Нужно отметить, что, учреждая и развивая тайную полицию, правительство в значительной степени шло навстречу чаяниям основной поддерживающей его классовой группы — крепостнического дворянства. Не менее того, как носитель верховной власти боялся повторения событий, возведших на трон его и его бабку, боялись и дворяне новой пугачевщины, грозно нараставшей в непрестанных крестьянских волнениях. Полицейские мероприятия власти подчас прямо были рассчитаны на сочувствие определенных общественных кругов. Характерно поэтому, что и учреждение комитета безопасности, несмотря на явное его противоречие основному направлению первых лет царствования и на неприятный в ту пору французский оттенок его названия, встречено было довольно дружелюбно. «…На сих днях, — записал 17 января 1807 года благонамеренный С. П. Жихарев, — учрежден особый комитет для рассмотрения дел, касающихся до нарушения общественного спокойствия. Слава Богу. Пора обуздать болтовню людей неблагонамеренных: может быть, иные врут и по глупости, находясь под влиянием французов; но и глупца унять должно, когда он вреден. А сверх того, не надобно забывать, что нет глупца, который бы не имел своих продолжателей… следовательно, учреждение комитета как раз вовремя»[115].
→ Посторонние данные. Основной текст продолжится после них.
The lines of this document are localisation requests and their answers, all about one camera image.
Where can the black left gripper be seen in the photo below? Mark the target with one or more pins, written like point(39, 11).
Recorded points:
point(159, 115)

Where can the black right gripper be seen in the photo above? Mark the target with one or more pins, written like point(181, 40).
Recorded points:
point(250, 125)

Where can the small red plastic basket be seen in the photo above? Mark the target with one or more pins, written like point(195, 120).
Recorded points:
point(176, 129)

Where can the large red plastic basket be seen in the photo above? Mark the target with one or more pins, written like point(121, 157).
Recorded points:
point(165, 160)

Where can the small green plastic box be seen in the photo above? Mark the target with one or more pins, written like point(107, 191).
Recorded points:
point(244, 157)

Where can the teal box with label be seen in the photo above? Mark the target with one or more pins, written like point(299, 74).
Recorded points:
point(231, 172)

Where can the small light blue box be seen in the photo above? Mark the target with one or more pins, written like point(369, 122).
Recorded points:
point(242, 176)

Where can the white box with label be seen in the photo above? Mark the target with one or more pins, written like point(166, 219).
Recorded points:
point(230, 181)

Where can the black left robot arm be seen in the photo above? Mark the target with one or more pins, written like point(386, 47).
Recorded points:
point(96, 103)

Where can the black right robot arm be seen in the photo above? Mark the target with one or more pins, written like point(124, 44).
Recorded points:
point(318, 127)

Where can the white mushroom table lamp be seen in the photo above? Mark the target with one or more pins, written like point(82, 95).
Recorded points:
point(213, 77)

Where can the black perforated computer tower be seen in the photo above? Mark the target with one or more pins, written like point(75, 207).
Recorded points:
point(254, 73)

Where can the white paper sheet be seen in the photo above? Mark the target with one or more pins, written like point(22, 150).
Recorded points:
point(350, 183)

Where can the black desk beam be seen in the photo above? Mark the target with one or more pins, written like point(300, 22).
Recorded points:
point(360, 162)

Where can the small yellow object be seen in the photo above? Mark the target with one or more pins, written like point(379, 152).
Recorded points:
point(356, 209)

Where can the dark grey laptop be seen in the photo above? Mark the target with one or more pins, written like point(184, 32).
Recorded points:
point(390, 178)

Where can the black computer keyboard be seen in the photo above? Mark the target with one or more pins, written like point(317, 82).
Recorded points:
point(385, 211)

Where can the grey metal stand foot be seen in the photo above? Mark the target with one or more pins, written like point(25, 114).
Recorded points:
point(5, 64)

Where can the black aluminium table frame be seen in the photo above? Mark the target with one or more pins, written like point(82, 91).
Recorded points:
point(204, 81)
Но возникший как междуведомственное совещание министров, комитет этот, хотя и вырос довольно быстро в самостоятельную организацию и завел собственную канцелярию, не мог удовлетворить правительство, и наряду с ним в 1810 году было учреждено специальное Министерство полиции, нарочито для этого выделенное из Министерства внутренних дел.
Подобная мера, явственно свидетельствовавшая о растущей недоверчивости правительства, уже не встретила особенно приязненного отношения со стороны высших кругов. Они чувствовали себя также взятыми на подозрение и резонно обижались. В позднейших своих «Воспоминаниях» Вигель выразил это чувство, свалив, правда, вину на Сперанского, слепо подражавшего якобы наполеоновским образцам. «Преобразователь России забыл или не хотел вспомнить, что в положении двух императоров была великая разница. Две трети подданных Наполеона почитали его хищником престола и всегда готовы были к заговорам и возмущениям: пока он сражался с внешними врагами, для удержания внутренних был ему необходим искусник Фуше. То ли было в России?»[116].
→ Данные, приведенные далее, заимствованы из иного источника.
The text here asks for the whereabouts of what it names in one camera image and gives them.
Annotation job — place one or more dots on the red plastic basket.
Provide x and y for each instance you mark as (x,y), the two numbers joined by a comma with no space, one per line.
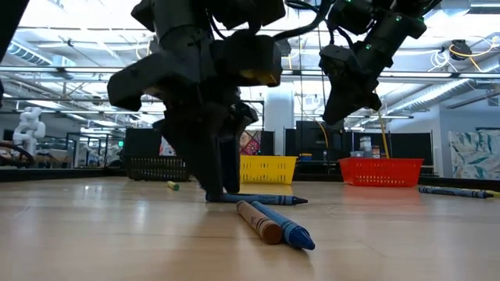
(381,173)

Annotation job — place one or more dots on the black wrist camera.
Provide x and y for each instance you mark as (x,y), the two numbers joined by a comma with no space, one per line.
(246,58)
(349,17)

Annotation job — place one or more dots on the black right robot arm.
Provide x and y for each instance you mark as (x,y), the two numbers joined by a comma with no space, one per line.
(390,31)

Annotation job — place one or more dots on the white square column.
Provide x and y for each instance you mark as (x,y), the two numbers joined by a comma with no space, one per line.
(279,125)

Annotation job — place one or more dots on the long ceiling light strip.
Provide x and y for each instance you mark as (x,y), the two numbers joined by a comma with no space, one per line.
(58,70)

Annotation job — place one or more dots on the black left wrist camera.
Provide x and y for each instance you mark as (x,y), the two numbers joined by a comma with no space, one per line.
(246,58)

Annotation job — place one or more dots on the leaf print cloth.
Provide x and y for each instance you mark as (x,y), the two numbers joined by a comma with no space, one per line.
(474,154)

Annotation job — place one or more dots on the grey ventilation duct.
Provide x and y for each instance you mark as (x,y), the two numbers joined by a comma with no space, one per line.
(437,93)
(23,52)

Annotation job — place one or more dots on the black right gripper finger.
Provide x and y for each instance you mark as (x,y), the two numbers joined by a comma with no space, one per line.
(338,113)

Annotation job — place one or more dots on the blue box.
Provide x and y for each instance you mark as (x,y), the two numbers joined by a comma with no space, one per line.
(305,157)

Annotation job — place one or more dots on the black aluminium table frame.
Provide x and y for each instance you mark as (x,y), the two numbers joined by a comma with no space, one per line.
(58,174)

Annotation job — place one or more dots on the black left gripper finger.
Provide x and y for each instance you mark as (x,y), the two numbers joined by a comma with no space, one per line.
(232,164)
(199,156)

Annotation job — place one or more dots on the black partition panel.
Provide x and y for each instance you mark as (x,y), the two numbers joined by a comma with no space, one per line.
(410,146)
(140,142)
(308,140)

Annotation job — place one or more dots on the black plastic basket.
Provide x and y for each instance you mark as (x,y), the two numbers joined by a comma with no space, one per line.
(156,169)

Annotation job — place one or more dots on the brown crayon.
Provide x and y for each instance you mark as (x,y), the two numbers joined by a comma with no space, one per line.
(258,222)

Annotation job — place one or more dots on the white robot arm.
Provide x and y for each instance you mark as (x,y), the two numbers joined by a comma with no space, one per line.
(29,129)

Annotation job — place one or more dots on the colourful patchwork cloth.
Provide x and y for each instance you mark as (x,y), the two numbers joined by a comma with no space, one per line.
(250,144)

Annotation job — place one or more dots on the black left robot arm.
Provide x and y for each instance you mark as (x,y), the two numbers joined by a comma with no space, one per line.
(176,15)

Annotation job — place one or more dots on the stack of storage jars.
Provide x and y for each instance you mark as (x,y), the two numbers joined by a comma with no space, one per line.
(366,146)

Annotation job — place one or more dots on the yellow plastic basket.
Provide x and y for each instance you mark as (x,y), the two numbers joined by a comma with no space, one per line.
(269,169)

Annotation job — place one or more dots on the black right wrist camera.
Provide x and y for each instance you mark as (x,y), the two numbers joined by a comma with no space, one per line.
(349,17)

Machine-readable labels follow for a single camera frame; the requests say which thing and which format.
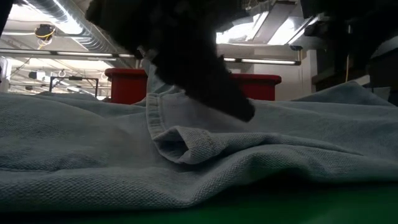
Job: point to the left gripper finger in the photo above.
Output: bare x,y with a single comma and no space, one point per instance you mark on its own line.
211,84

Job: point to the silver ventilation duct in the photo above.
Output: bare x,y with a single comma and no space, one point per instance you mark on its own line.
62,15

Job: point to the light blue garment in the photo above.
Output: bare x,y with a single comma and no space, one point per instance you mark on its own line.
186,161

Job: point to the red plastic laundry bin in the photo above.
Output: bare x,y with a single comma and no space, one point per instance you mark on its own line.
127,87
Правительство, однако, держалось иного мнения и полагало, что без «искусника Фуше» ему не обойтись. Таковой обнаружился в лице недавно назначенного генерал-адъютантом и исполняющего должность петербургского генерал-губернатора А. Д. Балашова. Ему-то и было вручено управление новообразованным ведомством. В довольно широкий круг его ведения вместе с малоопределенными «происшествиями» и «неповиновением» входили шарлатанство, совращение, надзор за тюрьмами, арестантами, беглыми, раскольниками, притонодержателями, буянами, развратниками и пр., а рядом наблюдение за иностранцами, рекрутские наборы, сооружение мостов (совсем по регламенту Петра — улиц регулярное сочинение), продовольствие, корчемство и пр. Но главным движущим нервом министерства была его канцелярия «по делам особенным», куда входили все те дела, «которые министр полиции сочтет нужным предоставить собственному своему сведению и разрешению»[117].